Asal Usul & Sejarah Tari Mpaa Lenggo  - Sering Jalan

Tapi Ingat Pulang

Tari Adat

Asal Usul & Sejarah Tari Mpaa Lenggo 

Tari Mpaa Lenggo dari Kabupaten Bima, NTB

Tari Lenggo - photo credit: Budayanusantara.web.id

Asal Usul dan Sejarah Tari Mpaa Lenggo – Tari Mpaa Lenggo adalah salah satu jenis tari tradisional yang berasal dari Kabupaten Bima, Nusa Tenggara Barat. Selain Tari Lenggo, Kabupaten Bima, NTB juga memiliki tarian lain seperti Tari Buja Kadanda, dan Tari Bongi Monca.

Mpaa sendiri merupakan istilah masyarakat Bima untuk menyebut seni tari. Tari Lenggo dalam bahasa Bima berarti tari melenggok. Meskipun belum seterkenal tari tradisional khas Nusantara lainnya, seperti Tari Jaipong dari Jawa Barat, Tari Reog dari Jawa Timur, dan Tari Kecak dari Bali, tetapi Tari Lenggo dari Bima, NTB ini cukup terkenal dan selalu dinantikan pertunjukkannya oleh masyarakat setempat.

Baca juga ya:

Tari Lenggo dari Kabupaten Bima ini memiliki dua macam tarian, yaitu Tari Lenggo Mbojo dan Tari Lenggo Melayu. Tari Lenggo Mbojo dilakukan oleh para penari perempuan, sedangkan Tari Lenggo Melayu dilakukan oleh para penari laki-laki.

Tari Lenggo merupakan tari tradisional yang klasik. Pada awalnya, Tari Lenggo berkembang di lingkungan Kerajaan Bima yang hanya ditampilkan pada acara khusus kerajaan saja. Namun kini, tarian ini digelar juga dalam pagelaran budaya daerah untuk melestarikannya.

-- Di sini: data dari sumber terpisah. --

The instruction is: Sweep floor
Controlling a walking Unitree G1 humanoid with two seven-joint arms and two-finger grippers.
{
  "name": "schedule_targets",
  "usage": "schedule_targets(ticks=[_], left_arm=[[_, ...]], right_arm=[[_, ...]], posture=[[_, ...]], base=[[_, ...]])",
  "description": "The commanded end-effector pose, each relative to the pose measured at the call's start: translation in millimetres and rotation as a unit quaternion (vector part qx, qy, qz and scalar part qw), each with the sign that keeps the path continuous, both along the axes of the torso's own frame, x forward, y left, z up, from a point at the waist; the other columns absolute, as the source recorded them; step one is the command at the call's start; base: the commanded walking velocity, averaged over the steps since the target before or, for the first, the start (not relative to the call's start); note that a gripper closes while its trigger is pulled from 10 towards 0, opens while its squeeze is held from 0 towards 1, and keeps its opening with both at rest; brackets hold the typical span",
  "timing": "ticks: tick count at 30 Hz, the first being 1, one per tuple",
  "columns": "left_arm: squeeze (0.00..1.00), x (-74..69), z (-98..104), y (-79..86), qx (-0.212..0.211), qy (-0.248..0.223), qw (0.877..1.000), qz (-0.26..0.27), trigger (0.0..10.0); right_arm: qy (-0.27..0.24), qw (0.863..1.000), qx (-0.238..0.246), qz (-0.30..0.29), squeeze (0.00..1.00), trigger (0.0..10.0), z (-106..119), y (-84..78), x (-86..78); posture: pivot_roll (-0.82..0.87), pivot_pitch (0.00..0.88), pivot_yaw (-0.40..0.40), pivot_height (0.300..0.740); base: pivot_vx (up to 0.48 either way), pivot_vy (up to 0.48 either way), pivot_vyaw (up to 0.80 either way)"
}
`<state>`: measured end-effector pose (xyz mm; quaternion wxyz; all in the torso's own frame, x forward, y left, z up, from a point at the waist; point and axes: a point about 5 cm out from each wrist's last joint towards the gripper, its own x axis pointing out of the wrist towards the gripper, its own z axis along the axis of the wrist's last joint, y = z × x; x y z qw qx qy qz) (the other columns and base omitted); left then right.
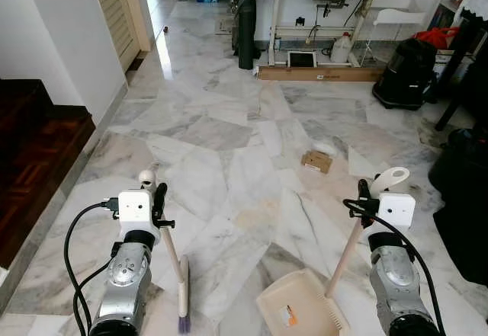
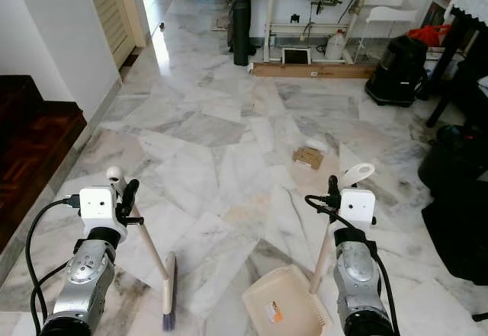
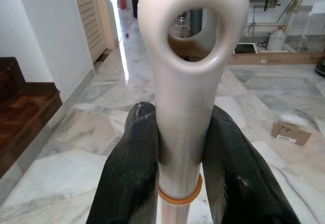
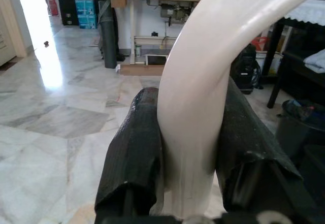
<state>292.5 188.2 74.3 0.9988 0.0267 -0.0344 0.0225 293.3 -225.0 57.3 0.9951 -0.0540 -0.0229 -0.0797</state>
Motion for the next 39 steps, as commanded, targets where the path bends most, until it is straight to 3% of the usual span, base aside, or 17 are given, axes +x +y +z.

Seperti halnya jenis kesenian lainnya yang merupakan budaya dan tradisi dari Nusantara, Tari Lenggo juga menghadapi tantangan untuk melestarikannya. Seni dan budaya daerah yang kurang diminati generasi muda membuat berbagai macam tarian kurang dikenal oleh masyarakat luas. Oleh karenanya, kita harus menjadi generasi yang tidak hanya mengenal budayanya sendiri, tetapi juga turut melestarikannya.

Asal Usul dan Sejarah Tari Lenggo

Tari Lenggo dari Kabupaten Bima, Nusa Tenggara Barat

Tari Lenggo – photo credit: kebudayaan.kemdikbud.go.id

Menurut beberapa literatur, Tari Lenggo Melayu diciptakan terlebih dahulu sebelum Tari Lenggo Mbojo oleh seorang mubaligh (ustadz atau pemuka agama dalam Islam) dari Sumatera Barat, yang bernama Datuk Raja Lelo.

Pada awalnya Tari Lenggo Melayu ini diciptakan khusus sebagai bagian dari upacara adat khas Bima, yaitu Hanta Ua Pua. Upacara adat Hanta Ua Pua merupakan tradisi di Kabupaten Bima untuk memperingati masuknya agama Islam di Bima, yang di kemudian hari juga menjadi peringatan untuk kelahiran Nabi Muhammad SAW.

Tari Lenggo Melayu disebut juga sebagai Tari Lenggo Mone sebab dilakukan oleh para penari laki-laki. Mone dalam bahasa Bima berarti laki-laki.

Setelah berkembangnya Tari Lenggo Melayu atau Tari Lenggo Mone, kemudian lahirlah Tari Lenggo Mbojo yang dicipta-kembangkan oleh Sultan Abdur Khair Sirajuddin, Sultan kedua di Bima yang menjabat pada 1640 – 1682 M. Pada saat pemerintahan Sultan Abdul Khair Sirajuddin inilah, seni dan budaya tradisional Bima berkembang sangat pesat.